The Veterans Administration is offering free gun locks to former military members -- but wants some key personal information in exchange.

Veterans have received forms recently from the VA with an enticing offer of up to four gun locks. The only catch… they need to return a completed form listing their name, address and the number of guns in the home, according to the Washington Times.

"The VA initiative raises concerns because veterans are not offered any written assurances that the information they provide the government regarding their firearms will not be kept on file and used for other purposes."

- Jennifer Baker, National Rifle Association

“Dear Veteran, a letter sent from the VA’s Philadelphia office reads, “As your partner in health care, we are committed to keeping you and your family safe…If you own a gun, we hope you will request and use a gun lock. As a Veteran, you already know about the importance of firearm safety.”

The Washington Times spoke with one veteran who received the letter and called it “a gun registry in disguise.”

“Young soldiers are already notoriously reluctant to admit any problems with post-traumatic stress disorder,” the veteran, speaking on condition of anonymity, told the paper. “Imagine the effect if the average 23-year-old private … back from Iraq, already reluctant to ask for help … is now hearing rumors that if he seeks help from the VA for sleeplessness, PTSD, nightmares, etc., Big Brother is going take his guns away?

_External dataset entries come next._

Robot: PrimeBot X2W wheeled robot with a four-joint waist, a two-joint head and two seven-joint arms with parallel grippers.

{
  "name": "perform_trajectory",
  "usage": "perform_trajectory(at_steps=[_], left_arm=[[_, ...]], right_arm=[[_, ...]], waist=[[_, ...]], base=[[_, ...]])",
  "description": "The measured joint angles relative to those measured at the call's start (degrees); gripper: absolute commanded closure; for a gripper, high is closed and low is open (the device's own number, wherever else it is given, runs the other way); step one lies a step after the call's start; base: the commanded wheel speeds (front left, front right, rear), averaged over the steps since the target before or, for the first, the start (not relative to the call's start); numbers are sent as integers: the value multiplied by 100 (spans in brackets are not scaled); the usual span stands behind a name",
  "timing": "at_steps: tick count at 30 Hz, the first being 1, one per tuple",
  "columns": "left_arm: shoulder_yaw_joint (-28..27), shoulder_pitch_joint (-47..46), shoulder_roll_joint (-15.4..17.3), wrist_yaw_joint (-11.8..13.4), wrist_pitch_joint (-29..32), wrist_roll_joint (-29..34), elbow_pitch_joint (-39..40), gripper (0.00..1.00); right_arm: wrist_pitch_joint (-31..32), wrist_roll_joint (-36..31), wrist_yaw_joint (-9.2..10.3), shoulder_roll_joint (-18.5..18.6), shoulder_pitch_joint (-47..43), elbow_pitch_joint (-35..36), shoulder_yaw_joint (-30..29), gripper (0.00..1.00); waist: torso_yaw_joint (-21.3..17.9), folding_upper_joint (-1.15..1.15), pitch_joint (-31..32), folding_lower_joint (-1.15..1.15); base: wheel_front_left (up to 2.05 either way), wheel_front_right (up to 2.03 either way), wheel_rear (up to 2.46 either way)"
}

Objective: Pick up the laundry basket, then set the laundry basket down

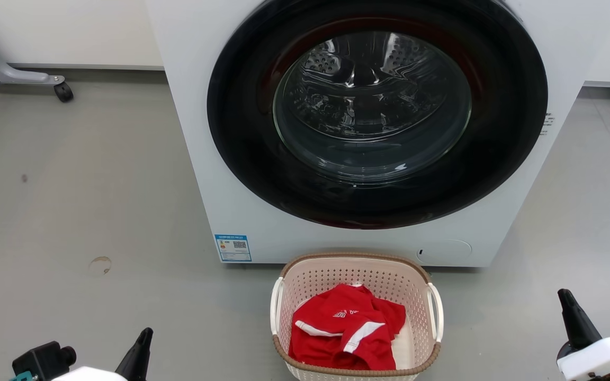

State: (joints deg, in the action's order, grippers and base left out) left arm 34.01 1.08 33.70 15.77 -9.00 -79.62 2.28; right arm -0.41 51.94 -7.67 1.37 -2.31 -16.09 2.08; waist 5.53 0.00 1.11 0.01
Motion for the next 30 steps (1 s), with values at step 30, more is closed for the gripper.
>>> perform_trajectory(at_steps=[30], left_arm=[[-1079,-67,-914,-801,345,-638,-583,100]], right_arm=[[248,1370,3,-2,223,14,-330,100]], waist=[[-193,0,-46,-1]], base=[[0,0,0]])
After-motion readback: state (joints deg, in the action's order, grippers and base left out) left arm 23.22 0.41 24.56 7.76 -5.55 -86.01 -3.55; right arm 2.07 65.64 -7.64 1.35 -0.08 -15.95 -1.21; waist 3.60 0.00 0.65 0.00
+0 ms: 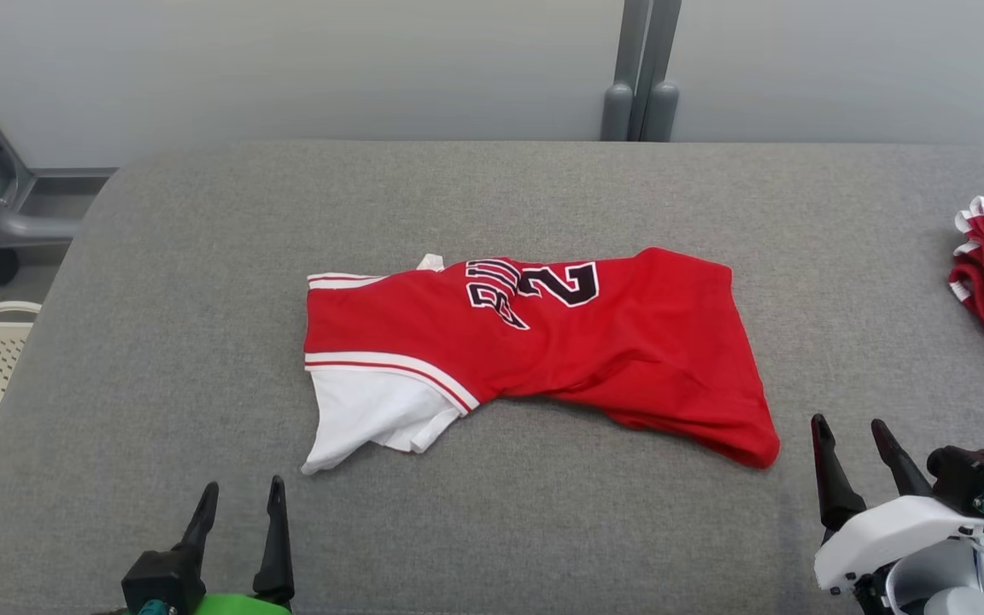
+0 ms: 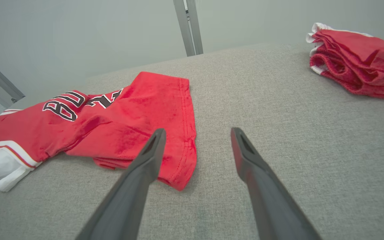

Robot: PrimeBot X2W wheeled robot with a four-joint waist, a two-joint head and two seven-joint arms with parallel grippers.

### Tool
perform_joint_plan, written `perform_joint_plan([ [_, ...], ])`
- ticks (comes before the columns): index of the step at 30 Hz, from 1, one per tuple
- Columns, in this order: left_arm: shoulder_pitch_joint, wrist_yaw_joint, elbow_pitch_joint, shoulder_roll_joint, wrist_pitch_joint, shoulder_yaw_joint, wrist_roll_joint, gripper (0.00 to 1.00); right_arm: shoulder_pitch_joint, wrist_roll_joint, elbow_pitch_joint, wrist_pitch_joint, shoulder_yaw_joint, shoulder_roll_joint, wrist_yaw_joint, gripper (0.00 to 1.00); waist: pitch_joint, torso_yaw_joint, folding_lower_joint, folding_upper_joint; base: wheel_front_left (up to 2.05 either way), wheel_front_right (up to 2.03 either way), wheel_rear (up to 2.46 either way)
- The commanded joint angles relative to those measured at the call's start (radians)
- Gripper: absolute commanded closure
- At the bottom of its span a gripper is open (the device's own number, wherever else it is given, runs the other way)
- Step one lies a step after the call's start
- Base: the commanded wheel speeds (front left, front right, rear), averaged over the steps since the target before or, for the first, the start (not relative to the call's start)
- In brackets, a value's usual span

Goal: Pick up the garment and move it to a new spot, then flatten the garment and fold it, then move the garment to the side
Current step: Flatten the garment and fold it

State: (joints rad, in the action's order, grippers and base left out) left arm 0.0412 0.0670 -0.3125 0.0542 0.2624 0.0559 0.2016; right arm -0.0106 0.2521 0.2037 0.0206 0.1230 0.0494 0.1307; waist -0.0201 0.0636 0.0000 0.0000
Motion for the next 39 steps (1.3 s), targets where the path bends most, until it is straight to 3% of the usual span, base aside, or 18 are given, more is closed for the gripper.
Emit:
perform_joint_plan([
  [1, 0.017, -0.005, -0.002, 0.008, 0.004, -0.006, 0.007, 0.00, 0.015, -0.007, 0.004, 0.028, -0.002, 0.002, 0.000, 0.00, 0.021, -0.014, 0.0000, 0.0000, 0.00, 0.00, 0.00],
  [12, 0.049, -0.016, 0.037, 0.029, 0.004, -0.028, 0.016, 0.00, 0.037, -0.077, 0.032, 0.195, -0.108, 0.002, 0.000, 0.00, 0.048, -0.053, 0.0000, 0.0000, 0.00, 0.00, 0.00],
  [33, 0.085, -0.023, 0.064, 0.042, 0.000, -0.012, 0.010, 0.00, 0.020, -0.104, 0.079, 0.220, -0.126, 0.002, 0.000, 0.00, 0.040, -0.055, 0.0000, 0.0000, 0.00, 0.00, 0.00],
  [39, 0.069, -0.003, 0.038, 0.051, 0.000, -0.002, 0.024, 0.00, 0.011, -0.099, 0.080, 0.217, -0.125, 0.002, 0.000, 0.00, 0.034, -0.052, 0.0000, 0.0000, 0.00, 0.00, 0.00],
])
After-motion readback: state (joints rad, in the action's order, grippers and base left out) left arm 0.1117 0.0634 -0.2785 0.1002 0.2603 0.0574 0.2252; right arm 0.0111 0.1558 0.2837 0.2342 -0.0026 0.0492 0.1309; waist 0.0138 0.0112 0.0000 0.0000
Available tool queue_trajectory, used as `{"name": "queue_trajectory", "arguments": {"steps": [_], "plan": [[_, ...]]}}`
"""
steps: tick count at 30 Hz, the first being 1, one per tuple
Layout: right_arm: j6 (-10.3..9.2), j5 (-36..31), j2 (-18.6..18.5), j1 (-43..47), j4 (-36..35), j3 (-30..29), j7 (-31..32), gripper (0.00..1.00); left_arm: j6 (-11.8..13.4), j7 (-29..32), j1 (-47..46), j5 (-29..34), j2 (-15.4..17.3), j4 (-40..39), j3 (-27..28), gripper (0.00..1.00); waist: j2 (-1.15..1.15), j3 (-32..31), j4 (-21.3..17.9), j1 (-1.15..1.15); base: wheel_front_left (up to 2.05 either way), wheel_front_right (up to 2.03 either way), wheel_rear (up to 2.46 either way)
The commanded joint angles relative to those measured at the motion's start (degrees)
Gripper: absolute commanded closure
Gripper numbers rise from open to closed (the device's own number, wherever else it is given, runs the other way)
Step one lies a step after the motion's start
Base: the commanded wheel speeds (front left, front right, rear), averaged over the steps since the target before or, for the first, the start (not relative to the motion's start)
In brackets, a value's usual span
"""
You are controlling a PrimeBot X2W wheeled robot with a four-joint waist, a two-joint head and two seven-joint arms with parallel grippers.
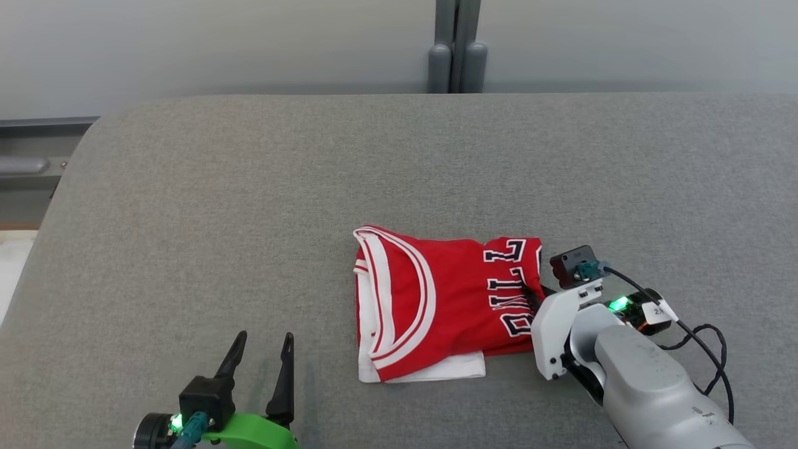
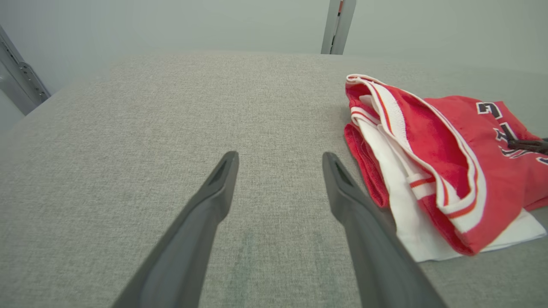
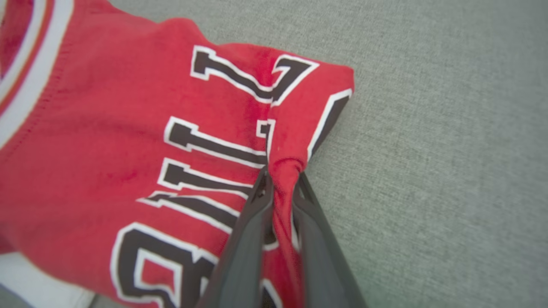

Now young veterans will really avoid asking for help.”

According to reports, officials for the VA hospital in Philadelphia have been instructed by the administration not to keep on file any information about veterans who own guns.

“They have been instructed to offer these gun locks to veterans and family members and to keep no gun registries or other information related to the gun lock distribution,” a spokesperson told The Blaze.

It’s not clear if the directive is a part of any written policy at the VA.

"The NRA is opposed to any and all forms of a gun registry,” NRA spokeswoman Jennifer Baker told FoxNews.com. “The VA initiative raises concerns because veterans are not offered any written assurances that the information they provide the government regarding their firearms will not be kept on file and used for other purposes."

The gun locks are distributed under a program started under the Bush Administration in 2008 that was modeled after a similar program called Project ChildSafe. The VA has been distributing the gun locks for the past seven years, but it was not immediately clear if the forms are a recent change in protocol.

According to a 2013 report, it is estimated that 22 veterans take their own lives with a gun every day. The program was started with the hopes of lowering that high suicide rate.

The VA has been distributing the locks in a program with local police departments and a firearms trade group.